- [Dataset excerpt]
□ □ □ □ □
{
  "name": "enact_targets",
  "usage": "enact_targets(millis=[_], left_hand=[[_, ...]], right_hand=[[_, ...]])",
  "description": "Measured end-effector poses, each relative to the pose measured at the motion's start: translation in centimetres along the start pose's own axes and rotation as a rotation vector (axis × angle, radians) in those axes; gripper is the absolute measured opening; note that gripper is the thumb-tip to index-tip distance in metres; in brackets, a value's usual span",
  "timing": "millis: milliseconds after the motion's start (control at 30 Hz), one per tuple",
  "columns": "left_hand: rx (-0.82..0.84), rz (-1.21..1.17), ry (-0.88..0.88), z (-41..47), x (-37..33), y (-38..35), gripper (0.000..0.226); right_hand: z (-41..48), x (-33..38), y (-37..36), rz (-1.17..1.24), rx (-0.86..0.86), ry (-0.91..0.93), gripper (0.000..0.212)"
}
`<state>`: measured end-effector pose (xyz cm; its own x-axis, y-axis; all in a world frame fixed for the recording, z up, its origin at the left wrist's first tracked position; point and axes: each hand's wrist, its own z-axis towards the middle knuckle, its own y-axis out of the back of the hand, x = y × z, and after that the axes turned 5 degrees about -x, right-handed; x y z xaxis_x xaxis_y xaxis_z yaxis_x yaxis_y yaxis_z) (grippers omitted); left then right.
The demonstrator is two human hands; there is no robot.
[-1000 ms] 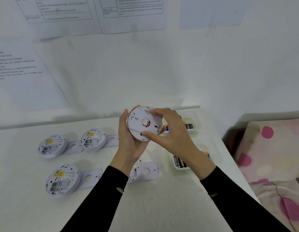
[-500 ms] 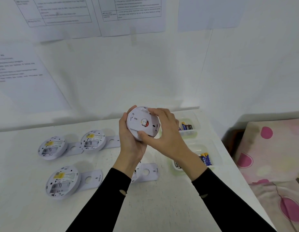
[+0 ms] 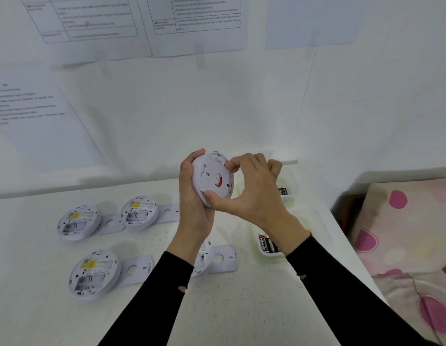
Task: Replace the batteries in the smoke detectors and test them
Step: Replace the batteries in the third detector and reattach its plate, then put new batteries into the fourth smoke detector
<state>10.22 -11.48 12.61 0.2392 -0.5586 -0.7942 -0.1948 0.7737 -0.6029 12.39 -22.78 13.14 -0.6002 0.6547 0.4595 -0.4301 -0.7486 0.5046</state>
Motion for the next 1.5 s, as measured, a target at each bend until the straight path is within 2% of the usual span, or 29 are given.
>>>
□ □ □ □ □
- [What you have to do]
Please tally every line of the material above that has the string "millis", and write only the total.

- [Solved exercise]
2